You can use it. But, because you haven't analysed the question properly, you haven't thought about the moment of inertia of the bar in this question.

 

[ChloeYip]

"Part A
Find the moment of inertia of this combination about an axis perpendicular to the bar through its center.
Express your answer with the appropriate units.

I = 2.27 kg⋅m2

Correct"I have calculated the Icm, and it is right...

 

[PeroK]

"Part A
Find the moment of inertia of this combination about an axis perpendicular to the bar through its center.
Express your answer with the appropriate units.

I = 2.27 kg⋅m2

Correct"I have calculated the Icm, and it is right...

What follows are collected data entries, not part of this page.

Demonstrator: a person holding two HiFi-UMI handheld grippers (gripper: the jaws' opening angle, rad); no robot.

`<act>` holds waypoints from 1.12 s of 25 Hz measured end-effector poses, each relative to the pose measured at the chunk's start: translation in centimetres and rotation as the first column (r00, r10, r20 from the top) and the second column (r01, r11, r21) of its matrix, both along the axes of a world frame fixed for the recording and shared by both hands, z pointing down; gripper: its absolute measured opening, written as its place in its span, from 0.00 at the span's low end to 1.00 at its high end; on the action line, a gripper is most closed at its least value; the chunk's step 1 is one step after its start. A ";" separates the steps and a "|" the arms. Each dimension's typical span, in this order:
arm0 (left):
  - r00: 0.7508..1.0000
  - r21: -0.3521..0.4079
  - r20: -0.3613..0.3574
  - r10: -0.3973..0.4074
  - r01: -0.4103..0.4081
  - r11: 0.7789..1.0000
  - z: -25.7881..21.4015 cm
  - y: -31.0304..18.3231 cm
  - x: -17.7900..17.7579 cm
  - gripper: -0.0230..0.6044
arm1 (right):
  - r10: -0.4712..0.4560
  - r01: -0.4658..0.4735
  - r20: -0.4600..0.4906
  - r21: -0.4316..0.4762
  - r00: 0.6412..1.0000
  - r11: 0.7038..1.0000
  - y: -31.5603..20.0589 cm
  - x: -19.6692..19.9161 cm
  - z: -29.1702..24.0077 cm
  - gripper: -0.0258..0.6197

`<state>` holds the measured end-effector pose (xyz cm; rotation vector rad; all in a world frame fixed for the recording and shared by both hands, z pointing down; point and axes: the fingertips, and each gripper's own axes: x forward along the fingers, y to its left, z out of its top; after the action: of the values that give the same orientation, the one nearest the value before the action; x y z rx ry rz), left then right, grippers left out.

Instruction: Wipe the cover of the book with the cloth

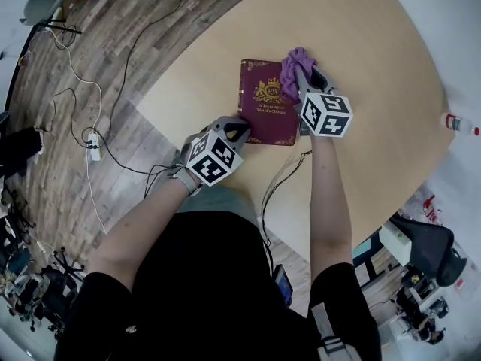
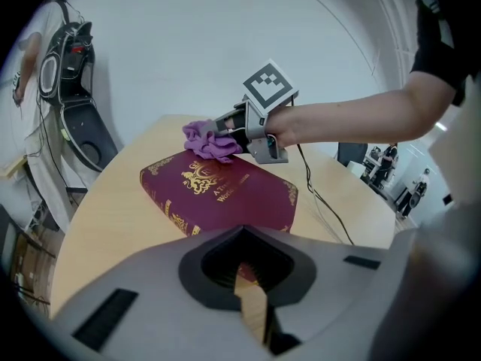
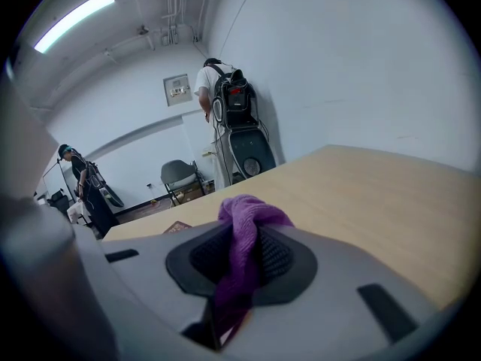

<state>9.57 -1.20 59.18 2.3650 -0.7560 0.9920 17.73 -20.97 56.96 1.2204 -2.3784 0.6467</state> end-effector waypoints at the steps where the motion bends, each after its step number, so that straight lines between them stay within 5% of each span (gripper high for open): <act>1: 1.000 0.004 0.006 0.000 0.000 1.000 0.0 0.0 0.0 0.07 | 0.006 -0.006 0.006 0.005 1.000 1.000 -0.1 0.0 0.0 0.15; 10: 0.999 -0.064 -0.022 -0.035 0.034 0.997 0.2 -0.1 -0.2 0.07 | 0.031 -0.031 0.001 0.042 1.000 0.999 1.0 0.4 0.1 0.15; 28: 1.000 -0.050 -0.009 -0.030 0.029 0.998 0.1 -0.1 -0.2 0.07 | 0.045 -0.045 0.038 0.018 0.998 0.999 9.2 2.3 0.0 0.15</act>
<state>9.37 -1.30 59.30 2.3079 -0.7516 0.9755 20.07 -11.77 56.96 1.2838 -2.3991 0.6690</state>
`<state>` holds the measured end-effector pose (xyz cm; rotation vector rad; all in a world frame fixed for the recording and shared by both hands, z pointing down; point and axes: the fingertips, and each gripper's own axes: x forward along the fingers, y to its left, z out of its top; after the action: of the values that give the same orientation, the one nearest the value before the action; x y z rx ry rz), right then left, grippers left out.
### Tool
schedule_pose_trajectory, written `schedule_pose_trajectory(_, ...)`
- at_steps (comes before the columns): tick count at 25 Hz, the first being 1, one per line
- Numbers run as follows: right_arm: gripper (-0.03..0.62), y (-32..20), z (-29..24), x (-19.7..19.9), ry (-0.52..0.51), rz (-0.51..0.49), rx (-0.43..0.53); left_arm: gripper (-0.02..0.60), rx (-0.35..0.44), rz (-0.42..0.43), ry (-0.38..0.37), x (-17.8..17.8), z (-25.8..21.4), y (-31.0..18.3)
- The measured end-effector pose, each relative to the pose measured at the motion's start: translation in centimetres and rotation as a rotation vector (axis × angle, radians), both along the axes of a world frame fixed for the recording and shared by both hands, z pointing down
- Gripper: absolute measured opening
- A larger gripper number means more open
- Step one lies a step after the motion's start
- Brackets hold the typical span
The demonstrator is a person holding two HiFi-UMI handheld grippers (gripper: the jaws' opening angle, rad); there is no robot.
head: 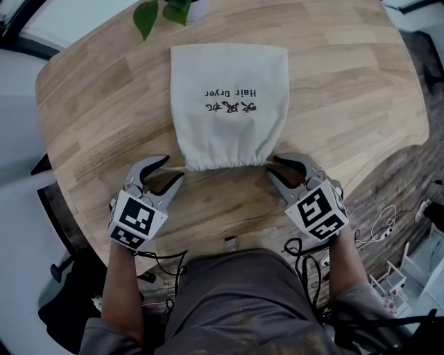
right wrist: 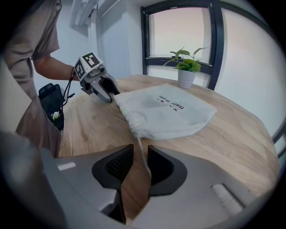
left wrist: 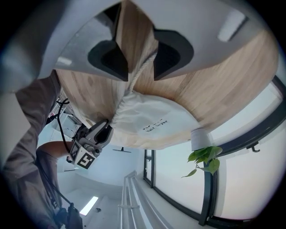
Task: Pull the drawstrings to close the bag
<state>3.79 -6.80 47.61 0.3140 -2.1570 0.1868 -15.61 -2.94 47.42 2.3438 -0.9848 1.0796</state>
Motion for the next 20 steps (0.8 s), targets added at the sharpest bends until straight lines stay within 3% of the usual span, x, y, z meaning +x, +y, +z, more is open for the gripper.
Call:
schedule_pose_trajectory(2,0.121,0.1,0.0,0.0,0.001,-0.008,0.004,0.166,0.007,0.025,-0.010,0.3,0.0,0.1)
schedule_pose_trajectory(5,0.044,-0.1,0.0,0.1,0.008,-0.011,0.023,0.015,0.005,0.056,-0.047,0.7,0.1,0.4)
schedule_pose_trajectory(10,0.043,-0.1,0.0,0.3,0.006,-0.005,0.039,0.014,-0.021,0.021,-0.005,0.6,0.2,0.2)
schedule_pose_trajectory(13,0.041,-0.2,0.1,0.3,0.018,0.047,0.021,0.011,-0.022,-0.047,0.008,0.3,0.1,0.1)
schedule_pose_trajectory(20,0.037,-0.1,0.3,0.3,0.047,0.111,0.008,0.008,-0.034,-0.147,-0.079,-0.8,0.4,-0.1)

For which direction of rotation have you calculated the moment of inertia?

 

[ChloeYip]

Do you mean the axis of rotation (dimension) is different this time?
But why don't we need to calculate Icm in the required direction and then add Md^2?
Thanks

 

[PeroK]

Do you mean the axis of rotation (dimension) is different this time?
But why don't we need to calculate Icm in the required direction and then add Md^2?
Thanks

There isn't only one moment of inertia for a rigid body for rotation about its centre of mass. It depends on the direction you rotate it. Can you see how to rotate a bar so that its moment of inertia is 0? Hint: you are assuming the bar is one-dimensional in this problem.

 

[ChloeYip]

moment of inertia is 0

meaning no rotation?

depends on the direction you rotate it

I understand this, that means answer in part a can't apply on this question. But, why don't we need to calculate Icm in the required direction for this question? (Let Icm pass through centre of mass and parallel to the bar)
Huhh, no radius of the rod is given, do you mean it is assuming the radius of the rod is zero?

 

[PeroK]

meaning no rotation?

I understand this, that means answer in part a can't apply on this question. But, why don't we need to calculate Icm in the required direction for this question? (Let Icm pass through centre of mass and parallel to the bar)
Huhh, no radius of the rod is given, do you mean it is assuming the radius of the rod is zero?

Yes, unless the rod is given a radius, you treat it as a one-dimensional body. So, you must take it to have 0 moment of inertia if it is rotated about its axis. The masses at each end are points, so they have 0 moment of inertia about any axis through them.

Perhaps it was something of a trick question. But, it did catch you out, because you applied the parallel axis theorem without thinking about the problem carefully enough. Don't let them catch you out again!

 

[ChloeYip]

thanks